# Avatar????



## surffix (8. Dezember 2002)

HI,

Also ich habe echt keine Ahnung, wo das eigentlich rein muss, dieser Thread. Bitte verschieben, wenn hier falsch.


Also auf der Seite von: http://www.mittelerde-portal.de/index.html

findet man diese Gehilfin Silwen.
Wie ist das gemacht wurden?

Wenn man auf ihr Bild klickt, beantwortet sie einem Fragen.

Wie kann man soetwas machen?


Gruß

Alex


----------



## Dario Linsky (8. Dezember 2002)

Ich würde mal sagen mit PHP oder ASP oder irgendeiner anderen serverseitigen Scriptsprache. Das Script sucht in der Datenbank dann nach bestimmten Begriffen und zeigt diese an.


----------



## surffix (8. Dezember 2002)

Achso...

Kennt jemand dazu ein Tutorial oder so?

Gruß

Alex


----------



## antihero (6. Januar 2003)

frag mal im PHP & ASP Forum nach... Die Gehilfin (so wie sie auf deiner Seite ist) sollte eigentlich nicht sehr schwierig zu realisieren sein... Eine Datenbank welche Stichwörter und dazugehörige Links bzw. Beschreibungen enthält...

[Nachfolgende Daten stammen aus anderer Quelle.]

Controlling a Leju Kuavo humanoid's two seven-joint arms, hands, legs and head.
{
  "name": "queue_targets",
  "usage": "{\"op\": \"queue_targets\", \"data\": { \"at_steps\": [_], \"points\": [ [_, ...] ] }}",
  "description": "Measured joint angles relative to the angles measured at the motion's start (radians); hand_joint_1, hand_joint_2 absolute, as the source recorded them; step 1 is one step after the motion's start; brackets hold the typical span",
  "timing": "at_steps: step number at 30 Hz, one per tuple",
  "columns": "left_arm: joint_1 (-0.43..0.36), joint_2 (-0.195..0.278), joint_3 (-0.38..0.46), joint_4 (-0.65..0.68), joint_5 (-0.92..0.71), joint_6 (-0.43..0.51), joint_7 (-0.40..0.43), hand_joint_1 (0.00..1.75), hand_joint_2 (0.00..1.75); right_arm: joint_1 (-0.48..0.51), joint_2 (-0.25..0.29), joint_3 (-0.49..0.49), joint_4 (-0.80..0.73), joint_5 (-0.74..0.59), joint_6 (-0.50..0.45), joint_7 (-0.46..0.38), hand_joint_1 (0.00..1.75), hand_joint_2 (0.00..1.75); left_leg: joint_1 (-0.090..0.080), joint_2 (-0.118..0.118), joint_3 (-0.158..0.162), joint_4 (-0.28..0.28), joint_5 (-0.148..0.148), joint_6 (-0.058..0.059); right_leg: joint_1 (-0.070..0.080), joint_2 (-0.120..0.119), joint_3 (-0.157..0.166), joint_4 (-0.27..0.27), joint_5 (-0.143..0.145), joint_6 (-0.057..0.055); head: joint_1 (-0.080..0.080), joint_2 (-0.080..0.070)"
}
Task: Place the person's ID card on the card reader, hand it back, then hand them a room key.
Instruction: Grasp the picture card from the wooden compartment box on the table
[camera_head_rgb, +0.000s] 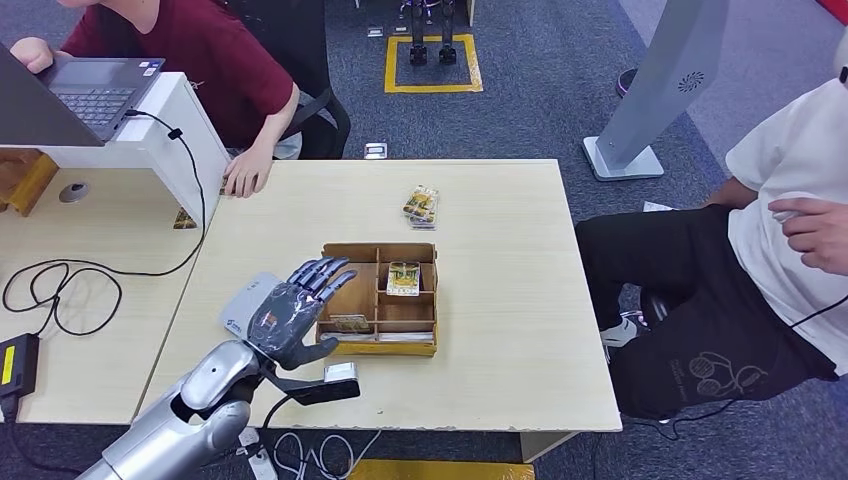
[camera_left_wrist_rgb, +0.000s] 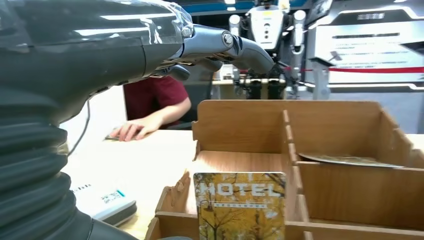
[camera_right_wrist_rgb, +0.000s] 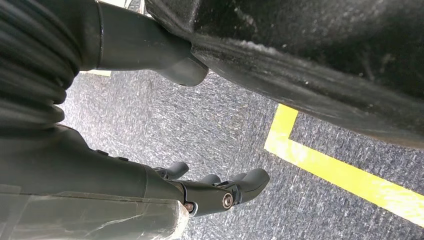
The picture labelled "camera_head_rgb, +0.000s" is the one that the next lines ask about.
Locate person's left hand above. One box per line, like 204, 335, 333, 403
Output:
223, 145, 275, 200
768, 197, 848, 278

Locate person's right hand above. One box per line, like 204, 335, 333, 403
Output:
9, 36, 58, 75

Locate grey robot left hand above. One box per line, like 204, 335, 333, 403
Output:
246, 256, 360, 372

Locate grey card reader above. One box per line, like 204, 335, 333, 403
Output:
218, 270, 285, 340

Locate person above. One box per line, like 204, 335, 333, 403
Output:
9, 0, 303, 200
574, 29, 848, 422

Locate yellow room key card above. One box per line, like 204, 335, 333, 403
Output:
386, 261, 422, 297

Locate stack of yellow key cards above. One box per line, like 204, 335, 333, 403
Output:
401, 184, 441, 232

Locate white desk riser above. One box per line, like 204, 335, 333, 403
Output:
0, 71, 232, 230

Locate wooden compartment tray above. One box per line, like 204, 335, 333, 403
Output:
315, 241, 439, 359

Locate dark grey laptop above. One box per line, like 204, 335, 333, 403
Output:
0, 42, 167, 148

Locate black office chair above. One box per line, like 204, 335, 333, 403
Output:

Du suchst dann einfach den Datensatz heraus, der auf den eingegebenen Begriff zutrifft aus der Datenbank heraus...
mit PHP einfach zu realisieren... frag im entsprechenden Forum nach.

Erst dachte ich das handelt sich dabei um nen chatbot... diese sind dann schon schwieriger zu realisieren... wenn sie was taugen... 

antihero


----------